When we're talking about that geometric interpretation of conditional expectation, I mentioned the fact that this E(XY)
is playing the role of the dot product. That is, you're familiar with
the dot product of vectors and this is kind of the analog
of a dot product. So those of you familiar with
Cauchy-Schwarz just in general in your algebra, this looks the same
once you interpret it that way. But even if you've never seen
Cauchy-Schwarz before you can, you can just think about what
this inequality says and understand this just has
it's own inequality. Notice that if x and y are uncorrelated, Then by definition of uncorrelated,
then E(XY) equals E(X) E(Y). That's just the definition of
what it means to be uncorrelated. So in that case,
it would be crazy to use this inequality because we have an exact equality, right? And this is just an inequality, you can
see the direction makes sense, right? Because E(X) squared is bigger than or
equal to E(X) squared the other way, so it's true, but there will be no point. Just this equals this, okay? So where this is useful is
the case where they're correlated. I mean, it's good that it's true anyway. Just so we don't have to break things down
into separate cases, correlated case, uncorrelated case. It is always true. Okay, but to see why this is telling us
something interesting in the correlated case, kind of the cool thing about
this is if we want to compute E(XY) in general,
we'd have to use the 2D LOTUS, right? That is X and Y,
there's some joint distribution. Well, either we could do a Jacobean and find the distribution of X
times Y in the continuous case. And then so find the PDF of this or
we could use the 2D LOTUS. And that could be very,
very messy and difficult. So this is based on
the joint distribution. This is separating it out into
this is a marginal thing, and this is a marginal thing. That is,
this is the marginal second moment of X. That is, this is just the expected
value of X square, there's no Y in this expectation and there's no X in this one,
so it separates them out. So that's nice. Okay, and the interpretation,
the statistical interpretation is easiest to see in the case
where they have 0 mean. And this is the case we've
talked about before. Because if X and Y have means 0, Then the correlation between x and y. Well, in general to get the correlation, we take the covariance divided by
the product of standard deviations. The covariance is E(XY) minus E(Y),
but I assuming mean 0. So this is the covariance. And I divide by the product
of standard deviations, but the variance of X is just E(X)

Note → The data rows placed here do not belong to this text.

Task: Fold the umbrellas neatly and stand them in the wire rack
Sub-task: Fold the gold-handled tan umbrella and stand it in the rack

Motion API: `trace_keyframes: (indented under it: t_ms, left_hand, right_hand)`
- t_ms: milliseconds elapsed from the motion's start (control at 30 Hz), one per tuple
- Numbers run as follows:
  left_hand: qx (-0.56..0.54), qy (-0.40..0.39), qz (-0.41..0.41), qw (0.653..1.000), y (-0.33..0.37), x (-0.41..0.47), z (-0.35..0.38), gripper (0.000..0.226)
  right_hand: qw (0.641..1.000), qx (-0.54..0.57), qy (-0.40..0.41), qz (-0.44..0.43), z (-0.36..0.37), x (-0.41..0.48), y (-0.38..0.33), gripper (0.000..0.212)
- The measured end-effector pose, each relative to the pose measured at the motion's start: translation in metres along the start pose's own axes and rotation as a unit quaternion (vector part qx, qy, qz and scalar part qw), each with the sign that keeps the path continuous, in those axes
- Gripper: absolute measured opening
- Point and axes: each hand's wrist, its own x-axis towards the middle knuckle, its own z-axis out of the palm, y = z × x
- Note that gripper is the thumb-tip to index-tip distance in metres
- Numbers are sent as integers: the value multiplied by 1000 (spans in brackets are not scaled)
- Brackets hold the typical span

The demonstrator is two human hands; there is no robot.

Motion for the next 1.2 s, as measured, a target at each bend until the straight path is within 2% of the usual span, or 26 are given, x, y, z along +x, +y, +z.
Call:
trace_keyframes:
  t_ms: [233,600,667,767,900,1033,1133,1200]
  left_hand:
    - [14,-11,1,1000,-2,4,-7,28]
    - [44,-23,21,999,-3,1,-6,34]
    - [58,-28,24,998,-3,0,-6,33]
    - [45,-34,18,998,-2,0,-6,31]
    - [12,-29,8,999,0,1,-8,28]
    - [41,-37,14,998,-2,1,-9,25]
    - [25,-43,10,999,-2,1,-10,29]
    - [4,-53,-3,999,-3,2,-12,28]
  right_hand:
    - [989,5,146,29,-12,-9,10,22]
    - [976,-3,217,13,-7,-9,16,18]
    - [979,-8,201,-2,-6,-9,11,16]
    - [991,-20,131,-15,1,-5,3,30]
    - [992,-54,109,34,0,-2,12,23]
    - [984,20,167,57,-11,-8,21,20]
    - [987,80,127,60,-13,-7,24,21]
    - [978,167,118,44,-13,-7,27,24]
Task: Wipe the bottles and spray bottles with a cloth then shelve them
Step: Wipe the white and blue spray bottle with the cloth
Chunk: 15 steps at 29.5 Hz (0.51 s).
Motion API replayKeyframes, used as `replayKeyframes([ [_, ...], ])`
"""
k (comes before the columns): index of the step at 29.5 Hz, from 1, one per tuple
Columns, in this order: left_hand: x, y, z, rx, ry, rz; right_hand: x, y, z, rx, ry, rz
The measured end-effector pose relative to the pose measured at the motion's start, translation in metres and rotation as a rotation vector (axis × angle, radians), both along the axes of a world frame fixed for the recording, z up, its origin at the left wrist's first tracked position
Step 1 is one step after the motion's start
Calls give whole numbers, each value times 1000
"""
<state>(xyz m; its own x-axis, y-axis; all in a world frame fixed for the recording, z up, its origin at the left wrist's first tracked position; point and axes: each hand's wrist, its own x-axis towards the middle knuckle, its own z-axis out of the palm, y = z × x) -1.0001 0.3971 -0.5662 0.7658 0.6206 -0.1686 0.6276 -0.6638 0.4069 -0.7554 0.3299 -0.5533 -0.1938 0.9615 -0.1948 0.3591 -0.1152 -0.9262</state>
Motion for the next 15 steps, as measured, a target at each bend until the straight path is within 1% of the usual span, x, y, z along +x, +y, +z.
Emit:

squared because it has mean 0. So we just do E(X) squared
E(Y) squared square root. That would be the correlation. And let's take the absolute
value of the correlation. When we introduce correlation, we prove
that it's always between -1 and 1, right? So we already showed that
correlation is between -1 and 1. But notice that this statement
is exactly the same as the statement of Cauchy-Schwarz, okay? So it's the same thing. So in statistics Cauchy-Schwarz means
the correlation is between -1 and 1. So I'm not gonna go through a different
proof of this cuz we already proved this fact. And this is just a small extension
that says this is still true even if they don't have mean 0, and
that's just a fact from linear algebra. But this is a very nice interpretation for
our purposes, okay? So that's Cauchy-Schwarz. And you can see why it would be kind
of nice, this thing, this joint thing, and this thing may be much easier. This is an upper bound. It may not be a good approximation, right? It's probably a pretty bad if you
try to use it as an approximation. It's an upper bound, and
the strengths are simplicity and generality, not that it
gives you an approximation. Okay, so our second inequality Second
famous inequality is Jensen's inequality. Which we've already seen versions of, but we have stated it in general or
talked about it as its own topic. So Jensen's inequality, Says that if lower case
g is a convex function, and I'll remind you of what that is, then for any random variable x. Expected value of g of x is greater
than or equal to g expected value of x. So it's pretty nice. It tells you when you have convexity, it tells you which way
the inequality's gonna go. Right, one of the biggest blunders in
probability's is to move the e here. Move the E everywhere,
you can't do things like that and this tells you specifically which
way it goes for convex functions. So, okay, just to make sure everyone
knows what convex function means. If the second derivative exists, it means that just the g''(x)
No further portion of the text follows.